What to work on => Please print the entries below exactly, from the line with "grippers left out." through the line with "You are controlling", including both of those lines and leaving out all others.

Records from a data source
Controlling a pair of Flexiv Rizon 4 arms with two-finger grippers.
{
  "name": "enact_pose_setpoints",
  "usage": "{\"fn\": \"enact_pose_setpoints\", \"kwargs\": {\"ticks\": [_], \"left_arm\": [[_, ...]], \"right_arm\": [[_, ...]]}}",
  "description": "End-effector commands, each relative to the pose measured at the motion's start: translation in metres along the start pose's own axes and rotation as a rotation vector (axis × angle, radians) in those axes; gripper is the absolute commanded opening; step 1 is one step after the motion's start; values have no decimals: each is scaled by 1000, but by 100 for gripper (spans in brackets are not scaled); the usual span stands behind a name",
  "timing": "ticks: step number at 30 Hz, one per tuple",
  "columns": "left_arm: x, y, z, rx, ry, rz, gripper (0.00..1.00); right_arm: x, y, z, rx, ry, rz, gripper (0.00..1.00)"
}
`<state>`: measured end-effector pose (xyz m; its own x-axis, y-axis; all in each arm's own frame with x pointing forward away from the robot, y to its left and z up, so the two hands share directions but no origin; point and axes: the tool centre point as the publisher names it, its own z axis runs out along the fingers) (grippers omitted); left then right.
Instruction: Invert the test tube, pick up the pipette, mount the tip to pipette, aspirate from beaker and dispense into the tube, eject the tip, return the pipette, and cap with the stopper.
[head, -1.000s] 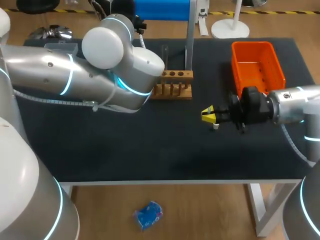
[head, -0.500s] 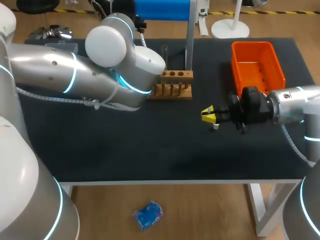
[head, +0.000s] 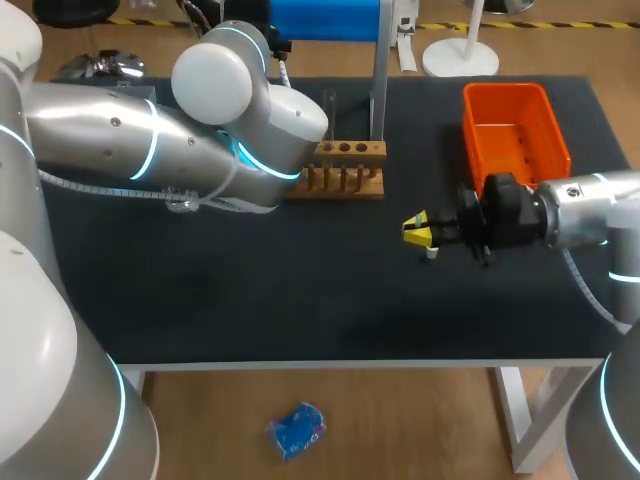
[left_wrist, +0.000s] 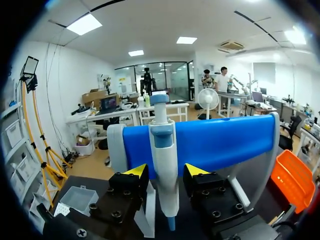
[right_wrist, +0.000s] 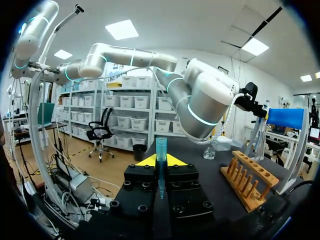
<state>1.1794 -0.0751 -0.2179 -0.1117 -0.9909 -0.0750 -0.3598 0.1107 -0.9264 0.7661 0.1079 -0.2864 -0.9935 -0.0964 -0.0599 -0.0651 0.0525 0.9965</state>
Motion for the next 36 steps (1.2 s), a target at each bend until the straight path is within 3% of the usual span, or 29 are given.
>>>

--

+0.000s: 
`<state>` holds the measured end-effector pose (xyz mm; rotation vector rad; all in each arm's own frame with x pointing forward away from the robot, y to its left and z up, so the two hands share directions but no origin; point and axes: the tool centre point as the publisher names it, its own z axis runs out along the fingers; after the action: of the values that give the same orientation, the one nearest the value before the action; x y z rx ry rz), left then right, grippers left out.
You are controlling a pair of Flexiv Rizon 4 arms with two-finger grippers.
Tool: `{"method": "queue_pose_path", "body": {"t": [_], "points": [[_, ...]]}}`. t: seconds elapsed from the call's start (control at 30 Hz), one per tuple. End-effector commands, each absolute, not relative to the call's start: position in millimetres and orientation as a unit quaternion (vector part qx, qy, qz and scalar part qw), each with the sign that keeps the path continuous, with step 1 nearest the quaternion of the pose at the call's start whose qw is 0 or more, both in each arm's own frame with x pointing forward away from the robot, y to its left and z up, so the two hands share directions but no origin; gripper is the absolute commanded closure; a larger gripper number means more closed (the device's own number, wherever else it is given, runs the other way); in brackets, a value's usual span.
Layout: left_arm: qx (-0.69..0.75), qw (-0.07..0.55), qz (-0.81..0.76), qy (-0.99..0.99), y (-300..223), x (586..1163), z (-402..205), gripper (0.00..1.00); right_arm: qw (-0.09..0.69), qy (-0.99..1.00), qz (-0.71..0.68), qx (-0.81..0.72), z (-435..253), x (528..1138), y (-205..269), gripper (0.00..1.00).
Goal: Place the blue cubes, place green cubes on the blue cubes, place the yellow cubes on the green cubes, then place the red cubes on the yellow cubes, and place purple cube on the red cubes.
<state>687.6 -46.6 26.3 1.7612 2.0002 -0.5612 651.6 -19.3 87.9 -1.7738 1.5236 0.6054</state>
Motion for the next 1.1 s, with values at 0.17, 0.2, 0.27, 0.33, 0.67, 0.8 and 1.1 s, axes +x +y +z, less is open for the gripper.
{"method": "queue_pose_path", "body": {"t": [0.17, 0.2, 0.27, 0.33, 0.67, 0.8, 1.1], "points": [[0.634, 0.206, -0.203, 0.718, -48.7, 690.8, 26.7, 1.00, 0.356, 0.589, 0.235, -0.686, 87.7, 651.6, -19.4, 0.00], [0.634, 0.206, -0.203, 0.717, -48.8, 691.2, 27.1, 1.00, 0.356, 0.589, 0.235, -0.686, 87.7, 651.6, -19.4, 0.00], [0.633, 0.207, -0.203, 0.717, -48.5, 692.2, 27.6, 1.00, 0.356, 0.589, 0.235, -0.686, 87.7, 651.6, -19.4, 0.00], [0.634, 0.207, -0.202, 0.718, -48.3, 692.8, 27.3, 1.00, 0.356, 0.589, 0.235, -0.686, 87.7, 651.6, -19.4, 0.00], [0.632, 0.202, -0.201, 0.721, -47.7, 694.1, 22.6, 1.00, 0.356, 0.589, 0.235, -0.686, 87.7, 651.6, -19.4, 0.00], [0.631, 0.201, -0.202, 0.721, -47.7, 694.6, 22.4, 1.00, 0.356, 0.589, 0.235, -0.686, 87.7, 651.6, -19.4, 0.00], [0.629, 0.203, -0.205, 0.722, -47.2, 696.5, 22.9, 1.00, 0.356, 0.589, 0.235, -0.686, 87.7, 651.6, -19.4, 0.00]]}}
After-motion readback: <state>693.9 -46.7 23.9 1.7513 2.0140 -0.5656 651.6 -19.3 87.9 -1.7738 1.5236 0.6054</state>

Response area =>
`<state>` holds the measured end-effector pose (xyz mm; rotation vector rad; all in each arm's own frame with x pointing forward away from the robot, y to its left and z up, so the two hands share directions but no origin; point and axes: the tool centre point as the publisher names it, its own z axis runs out along the fingers; after the action: of the values that give the same orientation, the one nearest the value before the action; x y z rx ry rz), left then right, grippers left out.
You are controlling a pair of Flexiv Rizon 4 arms with two-finger grippers.

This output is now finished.